▶ EXERCISE: A word-for-word repeat of all the data is the goal.

▶ SOURCE DATA:
====================

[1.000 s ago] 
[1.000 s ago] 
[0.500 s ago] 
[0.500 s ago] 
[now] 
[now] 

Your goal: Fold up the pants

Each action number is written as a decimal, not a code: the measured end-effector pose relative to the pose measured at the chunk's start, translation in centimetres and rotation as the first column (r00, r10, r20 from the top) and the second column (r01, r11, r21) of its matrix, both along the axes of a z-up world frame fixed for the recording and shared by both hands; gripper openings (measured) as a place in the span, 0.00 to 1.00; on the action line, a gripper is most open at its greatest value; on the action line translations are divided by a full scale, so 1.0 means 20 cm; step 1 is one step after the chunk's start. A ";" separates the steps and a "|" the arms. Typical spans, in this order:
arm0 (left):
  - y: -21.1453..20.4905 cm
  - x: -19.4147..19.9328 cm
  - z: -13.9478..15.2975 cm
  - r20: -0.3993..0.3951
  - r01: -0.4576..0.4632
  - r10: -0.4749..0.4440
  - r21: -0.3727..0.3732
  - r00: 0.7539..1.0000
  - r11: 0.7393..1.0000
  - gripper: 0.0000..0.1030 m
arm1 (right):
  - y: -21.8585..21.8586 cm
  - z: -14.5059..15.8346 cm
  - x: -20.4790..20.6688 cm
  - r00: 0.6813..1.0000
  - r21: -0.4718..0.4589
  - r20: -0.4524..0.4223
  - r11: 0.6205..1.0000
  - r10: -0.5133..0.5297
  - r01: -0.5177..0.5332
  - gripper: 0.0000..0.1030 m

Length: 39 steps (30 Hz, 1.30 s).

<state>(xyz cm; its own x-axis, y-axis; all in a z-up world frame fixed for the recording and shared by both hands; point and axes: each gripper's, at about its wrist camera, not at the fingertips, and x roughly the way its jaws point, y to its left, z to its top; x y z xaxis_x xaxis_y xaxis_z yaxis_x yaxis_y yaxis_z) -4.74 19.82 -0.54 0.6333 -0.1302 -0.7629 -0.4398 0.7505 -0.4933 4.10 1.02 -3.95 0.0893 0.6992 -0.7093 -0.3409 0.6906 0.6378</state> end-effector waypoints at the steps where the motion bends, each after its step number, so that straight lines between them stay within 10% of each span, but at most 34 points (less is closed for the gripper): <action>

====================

▶ THE COMPLETED TASK:
[1.000 s ago] 
[1.000 s ago] 
[0.500 s ago] 
[0.500 s ago] 
[now] 
[now] 

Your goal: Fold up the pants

Each action number is written as a decimal, not a code: the measured end-effector pose relative to the pose measured at the chunk's start, translation in centimetres and rotation as the first column (r00, r10, r20 from the top) and the second column (r01, r11, r21) of its matrix, both along the axes of a z-up world frame fixed for the recording and shared by both hands; gripper openings (measured) as a place in the span, 0.00 to 1.00; on the action line, a gripper is most open at its greatest value; on the action line translations are divided by a full scale, so 1.0 means 20 cm; step 1 is one step after the chunk's start. A ";" separates the steps and a "|" the arms. Typical spans, in this order:
arm0 (left):
  - y: -21.1453..20.4905 cm
  - x: -19.4147..19.9328 cm
  - z: -13.9478..15.2975 cm
  - r20: -0.3993..0.3951
  - r01: -0.4576..0.4632
  - r10: -0.4749..0.4440
  - r21: -0.3727..0.3732
  - r00: 0.7539..1.0000
  - r11: 0.7393..1.0000
  - gripper: 0.0000..0.1030 m
arm1 (right):
  - y: -21.8585..21.8586 cm
  - z: -14.5059..15.8346 cm
  - x: -20.4790..20.6688 cm
  - r00: 0.6813..1.0000
  - r21: -0.4718..0.4589
  - r20: -0.4524..0.4223
  - r11: 0.6205..1.0000
  - r10: -0.5133..0.5297
  - r01: -0.5177..0.5332
  - gripper: 0.0000..0.1030 m

Length: 39 steps (30 Hz, 1.30 s).

<state>(xyz cm; its own x-axis, y-axis; all in a z-up world frame fixed for the recording and shared by both hands; point and axes: each gripper's, at about its wrist camera, not at the fingertips, and x roughly the way its jaws point, y to its left, z to its top; x y z xaxis_x xaxis_y xaxis_z yaxis_x yaxis_y yaxis_z) -4.74 19.82 -0.54 0.6333 -0.1302 -0.7629 -0.4398 0.7505 -0.4933 4.10 1.02 -3.95 0.0893 0.6992 -0.7093 -0.3409 0.6906 0.6378</state> end-effector waypoints at the steps where the motion bends, each after its step number, so that straight lines between them stay within 10% of each span, but at most 34 points (less is closed for the gripper): <action>

The answer given is complete as it stands.